- read messages from the RabbitMQ service
- interrogate SDS and retrieve full data about the specified datasets in JSON format
- updates the EU Open Data Portal (ODP) using CKAN API
Contents
- https://webgate.acceptance.ec.testa.eu/euodp/en/home
- https://webgate.acceptance.ec.testa.eu/euodp/data/apiodp/action/METHOD_NAME
Start the odpckan client with the following command:
$ sudo docker run -d \ -e RABBITMQ_HOST=http://rabbitmq.apps.eea.europa.eu \ -e RABBITMQ_PORT=5672 \ -e RABBITMQ_USERNAME=client \ -e RABBITMQ_PASSWORD=secret \ -e CKAN_ADDRESS=https://open-data.europa.eu/en/data \ -e CKAN_APIKEY=secret-api-key \ -e SERVICES_SDS=http://semantic.eea.europa.eu/sparql \ -e SDS_TIMEOUT=60 \ -e CKANCLIENT_INTERVAL="0 */3 * * *" \ -e CKANCLIENT_INTERVAL_BULK="0 0 * * 0" \ -e eeacms/odpckan
For development, a docker-compose.yml
file is provided.

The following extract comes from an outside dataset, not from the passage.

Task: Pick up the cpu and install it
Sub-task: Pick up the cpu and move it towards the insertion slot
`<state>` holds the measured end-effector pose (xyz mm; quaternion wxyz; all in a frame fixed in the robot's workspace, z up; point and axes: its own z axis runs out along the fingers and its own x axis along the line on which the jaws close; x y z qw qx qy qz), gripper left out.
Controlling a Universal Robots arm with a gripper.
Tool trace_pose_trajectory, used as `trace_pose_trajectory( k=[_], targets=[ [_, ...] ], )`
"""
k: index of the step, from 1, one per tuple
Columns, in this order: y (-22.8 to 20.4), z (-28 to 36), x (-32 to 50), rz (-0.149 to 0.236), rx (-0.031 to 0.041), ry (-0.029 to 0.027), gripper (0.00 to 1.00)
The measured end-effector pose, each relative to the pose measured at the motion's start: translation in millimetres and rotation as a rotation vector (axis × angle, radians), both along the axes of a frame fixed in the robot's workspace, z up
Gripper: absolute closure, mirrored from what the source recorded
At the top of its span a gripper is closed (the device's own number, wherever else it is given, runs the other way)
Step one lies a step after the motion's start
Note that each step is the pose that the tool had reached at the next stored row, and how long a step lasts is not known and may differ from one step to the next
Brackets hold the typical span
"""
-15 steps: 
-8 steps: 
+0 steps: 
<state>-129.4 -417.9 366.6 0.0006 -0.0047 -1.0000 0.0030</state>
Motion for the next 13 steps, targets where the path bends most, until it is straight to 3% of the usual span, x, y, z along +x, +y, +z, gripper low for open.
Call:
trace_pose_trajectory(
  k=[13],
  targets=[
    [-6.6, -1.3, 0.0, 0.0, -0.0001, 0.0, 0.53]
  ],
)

To set extra environment variables, copy docker-compose.override-example.yml
to docker-compose.override.yml
and customize it.
Dependencies
- Pika a python client for RabbitMQ
- ckanapi a python client for CKAN API to work with ODP
- rdflib a python library for working with RDF
- rdflib-jsonld JSON-LD parser and serializer plugins for RDFLib
Clone the repository:
$ git clone https://github.com/eea/eea.odpckan.git $ cd eea.odpckan
Install all dependencies with pip command:
$ pip install -r requirements.txt
ODP CKAN entry point that will start consume all the messages from the queue and stops after. This command can be setup as a cron job.:
$ python app/ckanclient.py -d $ #debug mode: creates debug files for dataset data from SDS and ODP, before and after the update $ python app/ckanclient.py $ #default/working mode: reads and process all messages from specified queue
Inject test messages (default howmany = 1):
$ python app/proxy.py howmany
Query SDS (default url = https://www.eea.europa.eu/data-and-maps/data/eea-coastline-for-analysis-1) and print result:
$ python app/sdsclient.py -d $ #debug mode: queries SDS and dumps a dataset and all datasets $ python app/sdsclient.py $ #default/working mode: initiate the bulk update
Information published on EEA main portal is submitted to the EU Open Data Portal.
The workflow is described below:
- EEA CMS (Plone)
- content is published
- CMS content rules are triggered and the following operations are performed:
- a message is added in RabbitMQ message broker queue, see example below
- SDS is pinged to update its harvested content
- EEA ODP CKAN client
- CKAN client is triggered periodically via a cron job
- CKAN client connect to RabbitMQ message broker and consumes all the messages from the “odp_queue” queue performing following operations:
- EEA ODP CKAN client (bulk update operation)
- is triggered periodically via a cron job
- it reads all the datasets from the SDS
- generates update messages in the RabbitMQ message broker, one message per dataset found
Message:
$ update|https://www.eea.europa.eu/data-and-maps/data/eea-coastline-for-analysis-1 |eea-coastline-for-analysis-1
Message structure:
$ action|url|identifier
The "identifier" value is ignored, only the URL is used to look up the dataset in SDS.
Action(s):
$ create/update/delete
From the "app" directory, install development requirements, and run pytest:
pip install -r requirements-dev.txt pytest
The tests use pre-recorded responses for SDS queries. To update the responses, run the tests in "spy" mode:
SDS_MOCK_SPY=true pytest
The Initial Owner of the Original Code is European Environment Agency (EEA). All Rights Reserved.
The Original Code is free software; you can redistribute it and/or modify it under the terms of the GNU General Public License as published by the Free Software Foundation; either version 2 of the License, or (at your option) any later version.